Ив встал с табуретки и подошел к Джеки, чтобы его утихомирить.
— И не говори мне про компании. — Он заливался слезами. — Я знаю эти компании, — бормотал он, вырывая руку у Питера Ива и хныча, — они убивают людей, Пит.
Небесный Конь пошевелился на стуле, думая, не пора ли ему вступить и вывести Ходдингза из игры, прежде чем будет слишком поздно.
— Не говори ерунды, Джеки. — Ив дотронулся до плеча друга. — Никто никого не убивает.
— Нет. — Ходдингз вырвался и прокричал: — Мучают и убивают! Я там нашел…
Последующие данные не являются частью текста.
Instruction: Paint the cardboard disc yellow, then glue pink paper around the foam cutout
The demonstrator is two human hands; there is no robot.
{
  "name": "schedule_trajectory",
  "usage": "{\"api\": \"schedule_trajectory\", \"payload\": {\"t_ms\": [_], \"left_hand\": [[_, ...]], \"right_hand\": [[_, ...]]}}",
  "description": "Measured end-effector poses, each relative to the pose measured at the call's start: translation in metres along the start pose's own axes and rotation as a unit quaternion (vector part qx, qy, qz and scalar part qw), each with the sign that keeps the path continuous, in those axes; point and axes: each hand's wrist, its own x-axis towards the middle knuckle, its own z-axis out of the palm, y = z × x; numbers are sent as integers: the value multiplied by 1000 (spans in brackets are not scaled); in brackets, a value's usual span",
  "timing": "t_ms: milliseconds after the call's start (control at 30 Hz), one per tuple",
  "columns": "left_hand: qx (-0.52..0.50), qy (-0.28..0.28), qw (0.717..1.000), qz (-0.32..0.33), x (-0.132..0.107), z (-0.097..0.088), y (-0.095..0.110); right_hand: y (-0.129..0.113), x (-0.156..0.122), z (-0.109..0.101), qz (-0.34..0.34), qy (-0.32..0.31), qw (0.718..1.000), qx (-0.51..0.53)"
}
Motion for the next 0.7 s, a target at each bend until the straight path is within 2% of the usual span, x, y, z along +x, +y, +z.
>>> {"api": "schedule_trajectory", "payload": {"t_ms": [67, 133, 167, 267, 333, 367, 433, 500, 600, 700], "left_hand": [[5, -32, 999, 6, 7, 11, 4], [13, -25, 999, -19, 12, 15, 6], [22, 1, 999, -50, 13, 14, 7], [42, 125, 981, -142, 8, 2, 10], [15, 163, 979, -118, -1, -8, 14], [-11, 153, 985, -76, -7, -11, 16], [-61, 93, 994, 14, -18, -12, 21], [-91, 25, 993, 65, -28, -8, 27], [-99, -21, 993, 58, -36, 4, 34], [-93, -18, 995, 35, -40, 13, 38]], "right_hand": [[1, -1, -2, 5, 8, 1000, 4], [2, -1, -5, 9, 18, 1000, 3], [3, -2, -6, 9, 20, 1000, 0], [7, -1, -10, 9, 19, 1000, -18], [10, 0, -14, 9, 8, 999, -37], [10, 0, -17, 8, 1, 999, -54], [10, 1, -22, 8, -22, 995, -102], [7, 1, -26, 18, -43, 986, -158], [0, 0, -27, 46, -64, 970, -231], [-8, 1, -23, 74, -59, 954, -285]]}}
— Хватит орать! — Ив оглядел темный бар. Все на них смотрели. — Ладно?
— Я видел фильм, — прошептал Ходдингз и приложил к губам палец. — Тсс. Там режут женщин. Я видел один такой фильм. — Он заговорил громче. — Мне тоже делали предложения. Мне, чтоб я делал такие фильмы. — Он вымученно засмеялся. — Идеальные фильмы ужасов, с настоящими ужасами.
— О чем ты?
— Чтоб они орали. Но то, что происходит, ничуть не лучше. Ты. Я. — Он ударил себя в грудь ладонью, потом кулаком. — Вот настоящий ужас. Следующий шаг.
— Да ты о чем, Джеки? — повторил Ив, хватая друга за руку и удерживая ее. Потом он заметил, что перед ними стоит бармен.
— Что с ним? — спросил бармен. — Не пора ли ему домой?
— Конечно, вызовите такси, — сказал Ив.
Бармен мрачно кивнул и вышел, поглядывая на них.
Небесный Конь поехал вслед за такси и увидел сквозь заднее окно машины, что перед тем, как окончательно вырубиться, Ходдингз пробормотал что-то Иву. Когда они приехали в дом Ива на бульваре Санта-Моника в Беверли-Хиллз, тот передал таксисту деньги, которых хватило бы, чтобы довезти Ходднгза до квартиры на севере города между Олвира-стрит и Чайнатауном.
На следующее утро Ходдингза нашли мертвым, он выпал из собственного окна.
Джеки Ходдингз ушел первым. Потом настала очередь Питера Ива.
— Пусть все выглядит так, как будто обе смерти не связаны друг с другом, — сказал Ньюлэнд Небесному Коню, поэтому один выбросился из окна, а другой — Питер Ив — стал якобы жертвой местного серийного убийцы, который резал гомосексуалистов.
— Так в чем ты хотел признаться? — спросила Алексис, садясь в кровати, ей не нравилось тяжело повисшее между ними молчание.
Небесный Конь уставился в потолок, положив одну руку на лоб.
— Не знаю, с чего начать.
Он попытался придумать начало, слова, которые сделали бы разоблачение не таким резким. Может быть, начать как-то так: «Я не был уверен, что у тебя возникнут ко мне такие же чувства, какие я испытываю к тебе, поэтому я придумал себе новую личность». Да, именно так. Начать не торопясь и дойти до прошлого, до его тюремной истории. Этого будет достаточно, чтобы намекнуть ей, что еще было возможно. Сказать ей ровно столько, ни больше ни меньше, и подождать. Остальное можно договорить потом. Как только сделан первый шаг, остальные новости прозвучат уже не так неожиданно.
— Ты должна поверить, Алексис. — Он посмотрел ей в лицо, лицо из своих снов, это лицо, и тело, и душа давали ему возможность примириться с самим собой, освободиться от ненависти, потому что она предлагала принять его. Ему казалось, что он знает ее всю жизнь, и он знал, что она чувствует то же. Они стали близки в тот миг, как обняли друг друга, их близость была мгновенной и абсолютной и оставалась такой же, никогда не ошибалась, никогда не ослабевала.
— Ты должна поверить в то, что свело нас, — сказал он ей.
— О чем ты говоришь?
О наследии, подумал он, о древней мистике, но даже и он сам больше не верил в это.
— Любовь, — сказал он для нее. — Я очень тебя люблю.